> What the task asks
For the data below, please report each line where the word "arms" is found.

Dataset items

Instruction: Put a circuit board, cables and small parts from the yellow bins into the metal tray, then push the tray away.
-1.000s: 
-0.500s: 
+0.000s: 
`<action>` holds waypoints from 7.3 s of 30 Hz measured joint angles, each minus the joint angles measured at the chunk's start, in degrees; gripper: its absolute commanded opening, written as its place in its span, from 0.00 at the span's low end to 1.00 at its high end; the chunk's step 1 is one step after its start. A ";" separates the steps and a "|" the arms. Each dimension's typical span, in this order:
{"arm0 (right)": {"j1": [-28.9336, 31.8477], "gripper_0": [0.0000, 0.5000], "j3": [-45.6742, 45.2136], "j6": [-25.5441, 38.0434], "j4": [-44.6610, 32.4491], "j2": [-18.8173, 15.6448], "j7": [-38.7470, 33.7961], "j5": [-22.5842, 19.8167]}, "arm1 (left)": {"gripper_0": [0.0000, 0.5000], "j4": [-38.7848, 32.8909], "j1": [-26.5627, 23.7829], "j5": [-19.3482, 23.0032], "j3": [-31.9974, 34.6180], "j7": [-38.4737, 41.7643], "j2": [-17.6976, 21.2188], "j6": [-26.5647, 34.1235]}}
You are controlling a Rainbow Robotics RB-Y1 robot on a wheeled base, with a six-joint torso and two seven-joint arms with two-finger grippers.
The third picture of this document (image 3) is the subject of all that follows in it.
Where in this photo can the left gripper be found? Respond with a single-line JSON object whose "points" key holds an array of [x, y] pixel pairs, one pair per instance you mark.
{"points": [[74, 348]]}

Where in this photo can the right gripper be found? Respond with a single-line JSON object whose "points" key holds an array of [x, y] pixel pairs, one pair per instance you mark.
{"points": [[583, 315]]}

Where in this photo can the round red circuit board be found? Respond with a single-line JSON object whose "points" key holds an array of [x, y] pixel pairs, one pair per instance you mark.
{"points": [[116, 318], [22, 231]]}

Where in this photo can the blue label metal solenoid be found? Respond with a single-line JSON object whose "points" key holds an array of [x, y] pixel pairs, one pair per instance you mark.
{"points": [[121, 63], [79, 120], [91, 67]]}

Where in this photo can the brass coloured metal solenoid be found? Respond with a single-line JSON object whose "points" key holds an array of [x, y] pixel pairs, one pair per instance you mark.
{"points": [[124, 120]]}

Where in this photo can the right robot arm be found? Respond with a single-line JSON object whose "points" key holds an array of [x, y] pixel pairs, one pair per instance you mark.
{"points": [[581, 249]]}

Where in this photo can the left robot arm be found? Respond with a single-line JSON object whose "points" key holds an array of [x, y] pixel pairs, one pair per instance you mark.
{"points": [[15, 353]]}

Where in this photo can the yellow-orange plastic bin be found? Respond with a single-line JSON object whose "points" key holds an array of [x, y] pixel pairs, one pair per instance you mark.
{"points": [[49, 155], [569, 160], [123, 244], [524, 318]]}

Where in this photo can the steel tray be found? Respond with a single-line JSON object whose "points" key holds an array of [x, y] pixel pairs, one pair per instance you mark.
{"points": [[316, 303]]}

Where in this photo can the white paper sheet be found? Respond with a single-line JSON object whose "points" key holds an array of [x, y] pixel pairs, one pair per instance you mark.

> Result for this exercise
`<action>` holds waypoints from 7.3 s of 30 Hz measured joint angles, each minus the joint angles measured at the chunk's start, in degrees; gripper: its absolute commanded opening, written as its place in its span, from 0.00 at the span's low end to 1.00 at its high end; the chunk's step 1 is one step after its start. A ";" separates the steps and a "|" the arms. Each dimension's typical span, in this order:
You are controlling a Rainbow Robotics RB-Y1 robot on a wheeled base, with a six-joint torso and two seven-joint arms with two-finger grippers.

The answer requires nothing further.